··· SUPPLIED DATA ···

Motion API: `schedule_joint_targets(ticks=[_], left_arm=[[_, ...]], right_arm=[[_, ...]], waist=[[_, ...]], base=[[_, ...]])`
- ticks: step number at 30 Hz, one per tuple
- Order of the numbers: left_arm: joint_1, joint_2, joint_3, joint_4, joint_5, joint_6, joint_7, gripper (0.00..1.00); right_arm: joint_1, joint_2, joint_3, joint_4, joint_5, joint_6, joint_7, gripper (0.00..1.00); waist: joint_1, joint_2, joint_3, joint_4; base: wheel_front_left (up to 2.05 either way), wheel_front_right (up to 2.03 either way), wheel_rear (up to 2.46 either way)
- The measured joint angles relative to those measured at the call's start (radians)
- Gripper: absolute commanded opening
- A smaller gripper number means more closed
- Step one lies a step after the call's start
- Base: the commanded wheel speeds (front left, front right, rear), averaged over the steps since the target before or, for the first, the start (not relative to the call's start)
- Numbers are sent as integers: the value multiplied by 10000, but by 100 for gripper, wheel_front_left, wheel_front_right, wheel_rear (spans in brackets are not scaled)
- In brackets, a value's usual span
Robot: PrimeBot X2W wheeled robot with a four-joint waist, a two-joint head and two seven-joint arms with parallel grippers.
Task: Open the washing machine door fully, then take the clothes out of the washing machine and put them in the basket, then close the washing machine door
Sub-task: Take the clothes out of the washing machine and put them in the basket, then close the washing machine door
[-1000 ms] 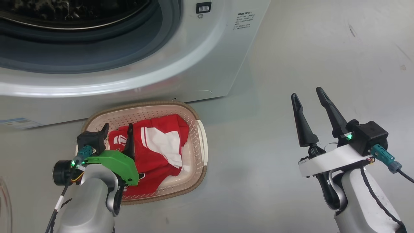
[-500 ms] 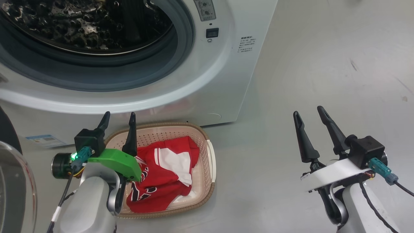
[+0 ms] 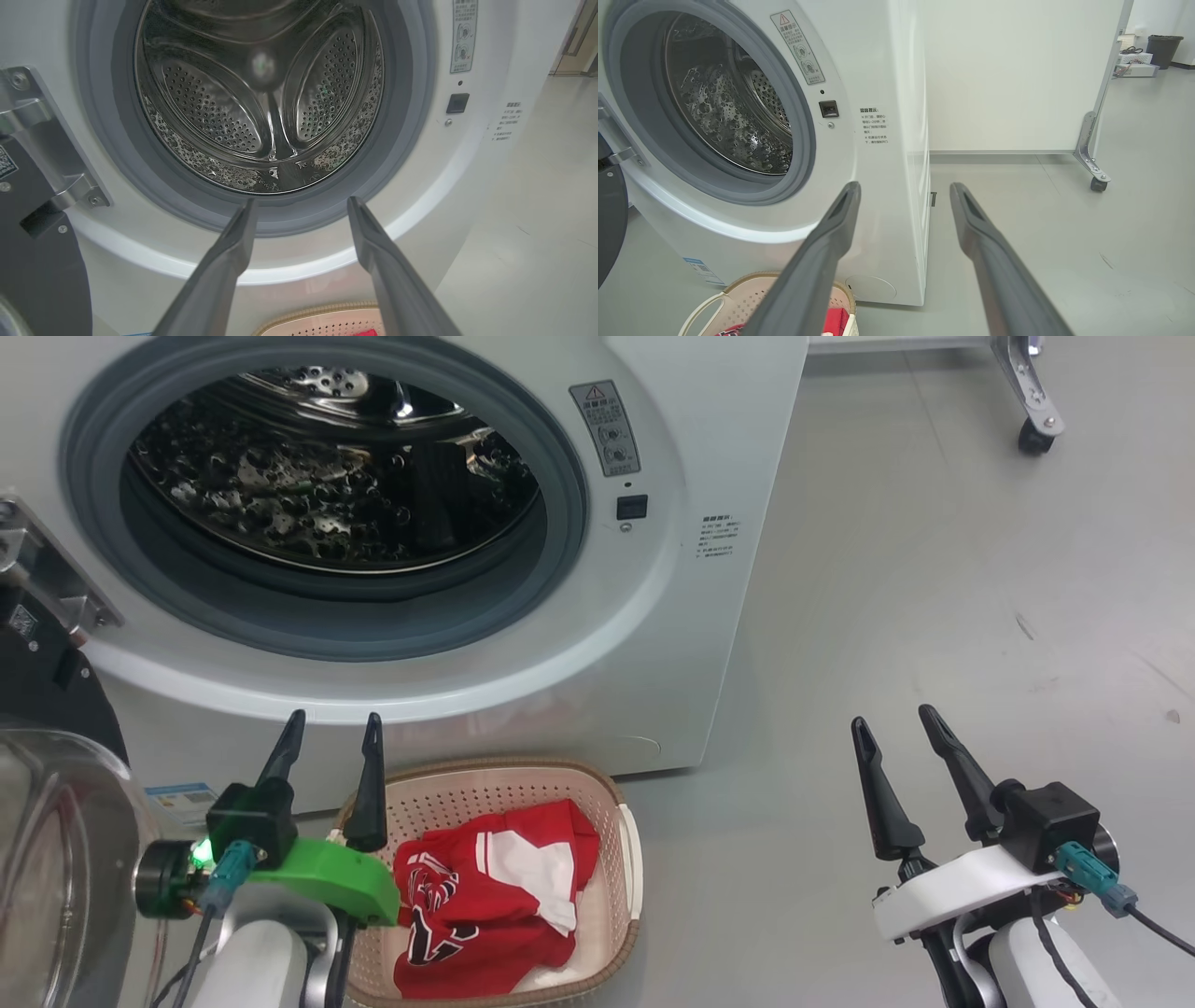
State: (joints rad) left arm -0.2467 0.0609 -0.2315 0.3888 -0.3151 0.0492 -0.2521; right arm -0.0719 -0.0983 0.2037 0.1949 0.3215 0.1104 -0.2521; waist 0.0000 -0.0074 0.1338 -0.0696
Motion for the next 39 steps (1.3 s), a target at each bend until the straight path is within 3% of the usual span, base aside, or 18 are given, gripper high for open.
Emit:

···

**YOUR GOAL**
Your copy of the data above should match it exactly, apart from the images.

**ANSWER AREA**
Motion API: `schedule_joint_targets(ticks=[_], left_arm=[[_, ...]], right_arm=[[_, ...]], waist=[[_, ...]], base=[[_, ...]])`
- ticks: step number at 30 Hz, one per tuple
- Order of the numbers: left_arm: joint_1, joint_2, joint_3, joint_4, joint_5, joint_6, joint_7, gripper (0.00..1.00); right_arm: joint_1, joint_2, joint_3, joint_4, joint_5, joint_6, joint_7, gripper (0.00..1.00); waist: joint_1, joint_2, joint_3, joint_4; base: wheel_front_left (up to 2.05 either way), wheel_front_right (up to 2.03 either way), wheel_rear (up to 2.46 either way)
- The measured joint angles relative to those measured at the call's start (radians)
- Gripper: absolute commanded opening
- A smaller gripper number means more closed
- Step one lies a step after the call's start
- Base: the commanded wheel speeds (front left, front right, rear), averaged over the steps since the target before or, for the first, the start (not relative to the call's start)
- Numbers are sent as integers: the value multiplied by 10000, but by 100 for gripper, wheel_front_left, wheel_front_right, wheel_rear (spans in brackets are not scaled)
- In brackets, a value's usual span
Robot: PrimeBot X2W wheeled robot with a four-joint waist, a two-joint head and two seven-joint arms with parallel grippers.
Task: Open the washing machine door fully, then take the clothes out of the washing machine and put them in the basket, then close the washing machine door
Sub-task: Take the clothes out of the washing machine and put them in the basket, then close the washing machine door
[-1000 ms] 
[-500 ms] 
[+0 ms] 
State: (joints rad) left arm -0.2467 0.0609 -0.2315 0.3888 -0.3151 0.0492 -0.2521; right arm -0.0719 -0.0983 0.2037 0.1949 0.3215 0.1104 -0.2521; waist 0.0000 -0.0074 0.1338 -0.0696
Motion for the next 39 steps (1.3 s), a target at each bend until the straight path is within 3% of the usual span, base aside, or 18 are given, gripper high for open.
Emit:

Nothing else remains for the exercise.